With no laws or rights to protect them and with no true authority to turn to, the bodies of slaves, and later the bodies of freed slaves, were the easiest targets for medical study. In fact, the continual theft of African American bodies eventually spawned its own folklore, rife with stories of medical-themed horror. Such stories often included references to “night doctors,” supernatural figures said to hunt down runaway slaves and dissect them alive. The practice ultimately fostered a culture of fear among African Americans, the implications of which, some say, still live on today.
Untouchable, frightfully powerful and known by most everyone in his community, Harris became something of a night doctor himself by the end of his life.
Whether or not the fact ever bothered him, we may never know.
To our knowledge, he never wrote about the issue, though he had the ability to do so. None of the guests at his parties ever recounted him having mentioned feeling troubled or having ever talked about what he did at all. For all intents and purposes, Grandison Harris’s thoughts on grave robbing are, and always will be, a mystery.
Those thoughts aside, however, there’s no denying that his efforts unquestionably furthered medical research.

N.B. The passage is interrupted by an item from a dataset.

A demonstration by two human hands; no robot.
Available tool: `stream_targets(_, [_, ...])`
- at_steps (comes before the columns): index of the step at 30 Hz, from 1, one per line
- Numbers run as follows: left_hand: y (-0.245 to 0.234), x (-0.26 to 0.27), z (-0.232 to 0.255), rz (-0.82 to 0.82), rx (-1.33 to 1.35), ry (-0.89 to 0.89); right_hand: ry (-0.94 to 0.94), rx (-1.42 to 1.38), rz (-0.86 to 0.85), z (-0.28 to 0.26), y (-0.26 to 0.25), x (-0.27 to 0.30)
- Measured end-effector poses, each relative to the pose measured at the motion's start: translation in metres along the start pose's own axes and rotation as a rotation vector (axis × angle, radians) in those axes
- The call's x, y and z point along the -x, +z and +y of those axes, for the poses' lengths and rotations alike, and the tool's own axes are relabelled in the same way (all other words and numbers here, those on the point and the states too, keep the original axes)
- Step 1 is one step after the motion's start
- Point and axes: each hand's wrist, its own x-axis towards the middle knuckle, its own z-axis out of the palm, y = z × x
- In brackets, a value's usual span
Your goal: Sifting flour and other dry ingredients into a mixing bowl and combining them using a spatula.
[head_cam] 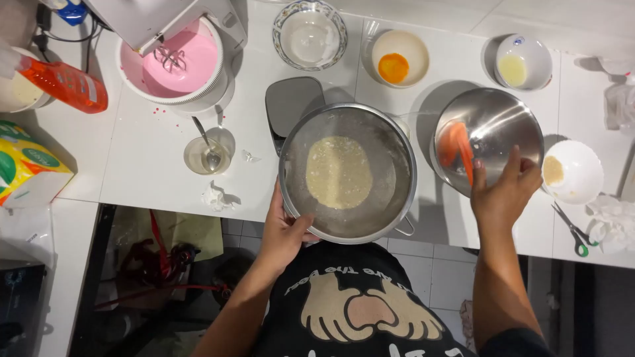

And those efforts, it turns out, were quite substantial.
Known but to God:
In the summer of 1989, a team of construction workers renovating the Old Medical College building discovered something unnerving in the structure’s worn out basement. Buried in a massive dirt pit, barely deeper than a grave, were thousands of human bones.
In all, according to Lovejoy, more than 10,000 individual bones were removed from the site of the old college building, the remnants of hundreds of dissected bodies. Many showed outward signs of study. Others still bore their specimen labels. But regardless of the wear and tear they’d sustained, it was clear where most had come from.
From 1835 to 1912, the impressive Greek revival style building on Telfair housed almost all of the Medical College of Georgia’s anatomy classes. During that time, multitudes of desperate grave robbers performed the same gruesome task, exhuming the corpses of slaves and former slaves from Cedar Grove and delivering them into the hands of anatomy professors.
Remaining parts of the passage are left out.